As the recession tightens its grip on the nation and Massachusetts, the House and Senate late yesterday approved legislation granting the governor expanded authority to unilaterally make cuts to state budget accounts without further action by the Legislature.

The vote by the Legislature follows a report filed a day earlier by the governor’s chief budget officer citing deepening economic woes and forecasting a new state budget shortfall for fiscal 2009 of $1.1 billion – beyond the $1.4 billion shortfall identified and closed in October.

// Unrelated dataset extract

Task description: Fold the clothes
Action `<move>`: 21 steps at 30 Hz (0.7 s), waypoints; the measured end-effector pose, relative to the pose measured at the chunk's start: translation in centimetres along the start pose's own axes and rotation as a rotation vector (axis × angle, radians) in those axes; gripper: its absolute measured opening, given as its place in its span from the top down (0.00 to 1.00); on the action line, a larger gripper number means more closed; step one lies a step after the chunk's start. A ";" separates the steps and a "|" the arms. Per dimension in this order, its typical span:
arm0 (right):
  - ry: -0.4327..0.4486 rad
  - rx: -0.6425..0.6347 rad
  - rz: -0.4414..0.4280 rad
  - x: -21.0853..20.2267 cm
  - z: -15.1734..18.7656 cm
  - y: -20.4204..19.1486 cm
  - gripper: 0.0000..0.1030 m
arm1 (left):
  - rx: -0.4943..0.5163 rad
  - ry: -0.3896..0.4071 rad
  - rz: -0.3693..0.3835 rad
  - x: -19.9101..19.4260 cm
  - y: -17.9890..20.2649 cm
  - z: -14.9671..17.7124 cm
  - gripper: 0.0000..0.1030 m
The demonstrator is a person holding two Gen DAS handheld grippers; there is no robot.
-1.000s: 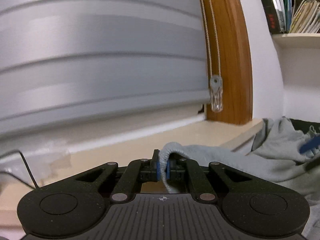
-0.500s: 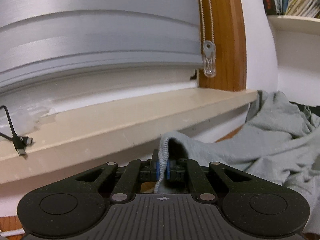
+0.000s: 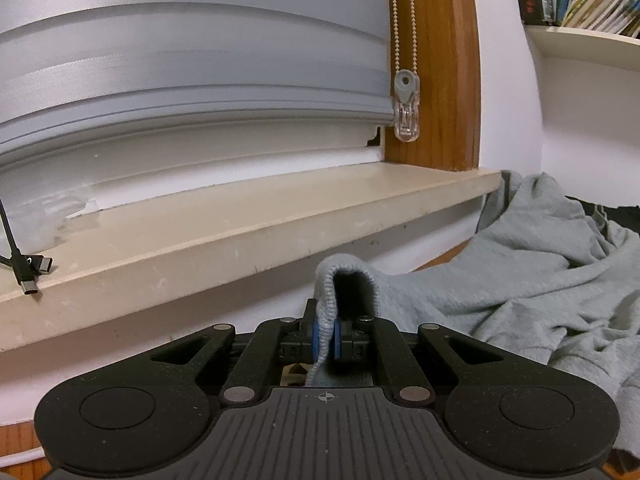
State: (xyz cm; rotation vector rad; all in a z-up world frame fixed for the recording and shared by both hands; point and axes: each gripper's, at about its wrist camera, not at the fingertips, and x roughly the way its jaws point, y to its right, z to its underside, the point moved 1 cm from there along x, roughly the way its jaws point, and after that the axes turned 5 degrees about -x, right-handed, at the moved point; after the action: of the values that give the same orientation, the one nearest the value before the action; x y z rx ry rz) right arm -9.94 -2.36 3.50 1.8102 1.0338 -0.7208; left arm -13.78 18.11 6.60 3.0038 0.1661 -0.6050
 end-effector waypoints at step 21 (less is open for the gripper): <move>-0.035 -0.060 0.244 -15.8 -2.0 -0.2 0.94 | -0.051 0.017 -0.019 -1.2 -1.0 -0.7 0.91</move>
State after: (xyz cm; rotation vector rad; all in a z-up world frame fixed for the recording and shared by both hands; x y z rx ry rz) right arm -17.58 -6.04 16.93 1.8262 0.7856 -0.5643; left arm -14.73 19.04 7.65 2.9625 0.2084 -0.5687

The new law extends the governor’s existing budget-cutting authority in Chapter 29 of the General Laws to include the main local aid accounts used to balance municipal and school budgets: Chapter 70 education aid, Additional Assistance and Lottery distributions. These accounts were not affected by the October budget cuts.

Gov. Deval Patrick, who asked the Legislature for the “expanded 9C” budget-cutting authority, has not announced how he plans to close the new budget shortfall or the extent to which local government accounts might be cut. House leaders have said that local aid cuts could be as high as $500 million, though Administration and Finance Secretary Leslie Kirwan told reporters that the estimate seemed high.

The governor’s plan to close the new shortfall is not expected to be released until as late as Jan. 28, the date on which his budget recommendation for fiscal 2010 is expected to be filed with the Legislature. The governor is scheduled to speak at the MMA Annual Meeting on Friday, Jan. 23, and might provide a preview at that time.

The current $1.1 billion shortfall is attributable mainly to a $952 million reduction in the tax collection forecast for fiscal 2009. While the revised forecast shows weakness across all the primary state taxes, about half of the expected tax shortfall is attributable to falling capital gains tax collections due to declining financial markets.

The current forecast calls for fiscal 2009 tax collections to fall more than $1.4 billion (7 percent) short of final fiscal 2008 collections – and nearly $2 billion (9 percent) below the amount originally budgeted for the year.